The changing Baltic Sea

Mati Kahru,
Ph.D., Researcher,
Scripps Institution of Oceanography,
University of California,
San Diego, USA

The Baltic Sea has always been changing – from its beginning as the Baltic Ice Lake and Yoldia Sea over 10 thousand years ago to its present brackish water state. Therefore, it is difficult to separate its natural evolution from the changes caused by the human-induced climate change. However, it is likely that the changes in the past took hundreds or thousands of years whereas now we can detect significant changes over a couple of decades. Our ability to detect these changes has also increased tremendously, particularly due to the development of satellite oceanography that started about 40 years ago. Suddenly, we were able to make millions of measurements per day from those “eyes in the sky”.

It is important to differentiate between global climate change and regional environment change. Both are important but we need to separate them as accurately as we can to plan our actions and policies. Politicians and regional administrators love to combine them in order to use the excuse of global climate change as a scapegoat for their own shortcomings in regional management.  The devastation caused by forest fires in California is a good example for that. Media, too, tends to bombard us with news clips about climate change that are distorted and seem to be designed to act as click magnets. “The Arctic Ocean is dying” is an example of these inaccurate messages. No, it’s not dying, just transforming. A few years ago I completed an analysis of satellite data that showed that over the last 2 decades, primary production in the Arctic Ocean had increased by about 50%. Note – it has increased by a significant amount, not decreased. More primary production (due to the shrinking ice cover) means that there is more life and not less life in the Arctic Ocean. Of course, with the changing environment the properties of that “life” are also changing.

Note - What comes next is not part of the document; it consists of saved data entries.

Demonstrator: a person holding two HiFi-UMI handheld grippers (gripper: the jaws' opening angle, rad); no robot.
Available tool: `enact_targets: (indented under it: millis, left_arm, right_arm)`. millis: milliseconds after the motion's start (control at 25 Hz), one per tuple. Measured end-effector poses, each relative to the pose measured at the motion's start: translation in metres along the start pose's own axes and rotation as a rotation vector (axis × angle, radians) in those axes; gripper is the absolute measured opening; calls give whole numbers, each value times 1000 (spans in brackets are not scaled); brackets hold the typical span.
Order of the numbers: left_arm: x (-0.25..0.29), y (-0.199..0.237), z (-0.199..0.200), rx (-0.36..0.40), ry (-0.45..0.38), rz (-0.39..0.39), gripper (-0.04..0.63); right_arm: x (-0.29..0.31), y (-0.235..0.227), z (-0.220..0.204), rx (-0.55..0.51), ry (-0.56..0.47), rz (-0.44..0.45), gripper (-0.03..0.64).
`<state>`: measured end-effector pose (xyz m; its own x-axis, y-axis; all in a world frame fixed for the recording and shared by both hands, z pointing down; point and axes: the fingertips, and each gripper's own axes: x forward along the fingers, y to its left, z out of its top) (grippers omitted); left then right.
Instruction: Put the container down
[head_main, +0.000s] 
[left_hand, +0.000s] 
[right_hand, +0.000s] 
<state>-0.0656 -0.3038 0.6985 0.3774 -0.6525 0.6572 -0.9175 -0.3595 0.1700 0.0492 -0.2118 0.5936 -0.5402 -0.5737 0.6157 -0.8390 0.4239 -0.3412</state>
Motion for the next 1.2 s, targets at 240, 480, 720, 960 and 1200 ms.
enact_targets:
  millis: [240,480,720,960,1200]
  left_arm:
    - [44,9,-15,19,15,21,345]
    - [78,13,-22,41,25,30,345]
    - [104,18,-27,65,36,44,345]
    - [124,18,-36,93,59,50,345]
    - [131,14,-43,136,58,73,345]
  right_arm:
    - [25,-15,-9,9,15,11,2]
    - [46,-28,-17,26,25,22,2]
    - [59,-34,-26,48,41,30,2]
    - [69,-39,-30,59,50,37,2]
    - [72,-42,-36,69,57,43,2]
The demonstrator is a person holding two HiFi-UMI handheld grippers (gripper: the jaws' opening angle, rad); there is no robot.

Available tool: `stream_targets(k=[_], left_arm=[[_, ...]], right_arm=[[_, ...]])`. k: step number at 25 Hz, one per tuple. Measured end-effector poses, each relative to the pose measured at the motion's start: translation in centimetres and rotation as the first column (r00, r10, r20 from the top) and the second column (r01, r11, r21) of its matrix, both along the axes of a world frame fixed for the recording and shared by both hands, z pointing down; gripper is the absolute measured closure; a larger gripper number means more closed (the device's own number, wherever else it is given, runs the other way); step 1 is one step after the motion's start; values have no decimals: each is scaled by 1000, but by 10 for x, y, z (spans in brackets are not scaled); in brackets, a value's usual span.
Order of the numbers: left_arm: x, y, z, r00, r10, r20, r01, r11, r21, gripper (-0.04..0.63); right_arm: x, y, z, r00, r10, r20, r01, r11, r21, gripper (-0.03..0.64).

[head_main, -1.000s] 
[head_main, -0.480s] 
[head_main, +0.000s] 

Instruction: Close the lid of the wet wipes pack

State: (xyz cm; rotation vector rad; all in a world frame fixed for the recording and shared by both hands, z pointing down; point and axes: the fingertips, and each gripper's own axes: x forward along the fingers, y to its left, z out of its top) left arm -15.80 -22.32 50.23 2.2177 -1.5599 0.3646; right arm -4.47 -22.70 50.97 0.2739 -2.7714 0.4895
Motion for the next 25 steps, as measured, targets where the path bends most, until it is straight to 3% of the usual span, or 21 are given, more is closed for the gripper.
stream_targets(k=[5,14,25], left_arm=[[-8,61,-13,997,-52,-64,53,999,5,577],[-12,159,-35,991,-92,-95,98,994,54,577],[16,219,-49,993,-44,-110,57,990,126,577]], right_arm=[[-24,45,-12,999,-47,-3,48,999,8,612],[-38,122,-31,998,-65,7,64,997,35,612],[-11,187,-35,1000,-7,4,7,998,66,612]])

Science makes most sense when it touches our everyday lives. For example, climate change becomes real to middle-aged and older persons as they can compare conditions “now” with those some decades ago, e.g. “when the grass was greener and the sky was bluer”. For example, I remember that during a research cruise to the Baltic Sea about 40 years ago, we once stopped the ship in the middle of the Baltic and jumped off the ship for a swim. It was a bit scary swimming in the open ocean but the water temperature was a soothing 25 °C. Surprisingly, events of 25 °C water in the middle of the Baltic have not become commonplace in spite of the general warming trend. What has actually happened is that the length of the period with the “barely swimmable” 16-17 °C waters has increased dramatically. The calendar day when the average surface water temperature of the Baltic Sea reaches at least 16°C has become progressively earlier and the calendar day until which it stays at least 16 °C has become progressively later. As a result, the overall length of this “at least lukewarm” water period has increased by about 33 days during the last 2 decades.

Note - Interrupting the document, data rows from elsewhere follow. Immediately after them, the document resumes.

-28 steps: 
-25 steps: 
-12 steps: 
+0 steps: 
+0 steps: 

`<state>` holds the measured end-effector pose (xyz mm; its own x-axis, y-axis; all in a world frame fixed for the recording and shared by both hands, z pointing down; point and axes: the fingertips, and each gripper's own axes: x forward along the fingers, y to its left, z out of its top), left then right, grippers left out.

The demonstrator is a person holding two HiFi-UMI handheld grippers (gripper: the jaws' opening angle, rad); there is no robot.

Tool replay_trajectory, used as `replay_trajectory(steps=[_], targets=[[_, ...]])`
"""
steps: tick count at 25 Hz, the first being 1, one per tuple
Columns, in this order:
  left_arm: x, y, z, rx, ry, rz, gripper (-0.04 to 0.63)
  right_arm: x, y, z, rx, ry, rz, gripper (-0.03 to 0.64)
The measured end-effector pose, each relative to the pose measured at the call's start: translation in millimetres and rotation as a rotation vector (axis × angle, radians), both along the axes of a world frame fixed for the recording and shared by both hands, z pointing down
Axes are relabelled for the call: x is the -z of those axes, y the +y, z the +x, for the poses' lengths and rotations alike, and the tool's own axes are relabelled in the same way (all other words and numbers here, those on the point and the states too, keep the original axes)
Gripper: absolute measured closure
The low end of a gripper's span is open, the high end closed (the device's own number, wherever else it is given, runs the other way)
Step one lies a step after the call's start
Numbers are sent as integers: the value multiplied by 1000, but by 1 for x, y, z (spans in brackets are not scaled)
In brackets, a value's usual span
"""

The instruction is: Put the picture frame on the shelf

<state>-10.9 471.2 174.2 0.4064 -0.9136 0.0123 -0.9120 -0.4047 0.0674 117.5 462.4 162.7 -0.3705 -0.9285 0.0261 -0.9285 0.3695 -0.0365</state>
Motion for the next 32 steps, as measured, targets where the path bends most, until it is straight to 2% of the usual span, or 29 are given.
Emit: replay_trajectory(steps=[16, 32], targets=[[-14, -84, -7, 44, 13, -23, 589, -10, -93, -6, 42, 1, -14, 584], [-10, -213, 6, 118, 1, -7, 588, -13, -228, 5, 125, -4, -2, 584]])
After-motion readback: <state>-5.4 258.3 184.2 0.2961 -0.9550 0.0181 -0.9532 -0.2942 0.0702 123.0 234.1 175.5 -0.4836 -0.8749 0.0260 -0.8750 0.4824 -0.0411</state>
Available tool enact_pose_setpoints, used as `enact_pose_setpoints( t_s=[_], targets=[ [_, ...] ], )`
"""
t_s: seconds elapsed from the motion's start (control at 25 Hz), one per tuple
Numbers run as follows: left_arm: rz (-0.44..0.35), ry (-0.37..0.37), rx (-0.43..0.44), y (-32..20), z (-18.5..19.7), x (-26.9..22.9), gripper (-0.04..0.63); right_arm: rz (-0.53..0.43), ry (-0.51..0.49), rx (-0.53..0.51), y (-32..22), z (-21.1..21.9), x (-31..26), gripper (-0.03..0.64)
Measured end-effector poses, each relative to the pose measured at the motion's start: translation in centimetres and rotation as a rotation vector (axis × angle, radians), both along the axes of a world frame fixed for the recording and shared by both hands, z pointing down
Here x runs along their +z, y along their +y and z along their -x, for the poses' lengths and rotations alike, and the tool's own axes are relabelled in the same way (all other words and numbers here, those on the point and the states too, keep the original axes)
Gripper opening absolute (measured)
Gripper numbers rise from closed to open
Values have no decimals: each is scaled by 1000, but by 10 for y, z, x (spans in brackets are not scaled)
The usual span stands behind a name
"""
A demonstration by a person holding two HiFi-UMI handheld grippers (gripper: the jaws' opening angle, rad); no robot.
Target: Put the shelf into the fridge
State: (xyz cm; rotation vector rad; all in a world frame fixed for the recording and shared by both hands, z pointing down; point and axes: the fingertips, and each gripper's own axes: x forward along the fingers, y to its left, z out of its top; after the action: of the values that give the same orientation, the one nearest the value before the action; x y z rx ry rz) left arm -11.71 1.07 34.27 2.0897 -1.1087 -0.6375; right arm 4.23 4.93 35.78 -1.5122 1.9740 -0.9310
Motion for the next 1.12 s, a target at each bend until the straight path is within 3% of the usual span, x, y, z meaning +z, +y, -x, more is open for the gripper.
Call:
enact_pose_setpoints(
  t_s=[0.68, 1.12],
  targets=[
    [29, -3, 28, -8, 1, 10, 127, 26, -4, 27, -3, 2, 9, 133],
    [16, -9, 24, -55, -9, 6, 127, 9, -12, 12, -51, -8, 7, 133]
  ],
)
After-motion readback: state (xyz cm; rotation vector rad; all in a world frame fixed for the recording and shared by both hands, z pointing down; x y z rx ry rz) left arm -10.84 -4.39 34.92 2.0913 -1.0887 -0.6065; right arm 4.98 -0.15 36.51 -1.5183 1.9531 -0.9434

The Baltic Sea waters are not famous for being crystal clear and highly transparent – that is due to the high load of light absorbing and light scattering substances that they contain. While this is primarily a regional problem affected by abundant nutrients, pollution from runoff and eutrophication, it is also exacerbated by climate change. The offshore Baltic Sea waters tended to be decently transparent most of the year and were very turbid only during the relatively short periods of plankton blooms. We can now estimate water clarity from satellite sensors and it appears that the turbid periods that used to last for about 50 days per year about 25 years ago, are now lasting for about 240 days per year. That is an increase in the length of the turbid period by almost 5 times.  Toxic cyanobacteria blooms now start earlier – in the beginning of June instead of July – and end later – in September. It means that most of the year the Baltic Sea is now very turbid and even offshore waters have low transparency most of the year. What this means to fish, zooplankton and other animals who need water transparency for survival is not clear.

In conclusion, the effects of environmental change that the Baltic Sea is experiencing are not primarily in the absolute values of some indicators such as temperature (although trends are certainly present) but rather in the timing of seasonal events. The spring is arriving progressively earlier and the winter is being delayed and the real winter never arrives. Figuratively speaking, it looks as if during the last few decades, the Baltic Sea has moved from Finland to Germany and there is no easy way back.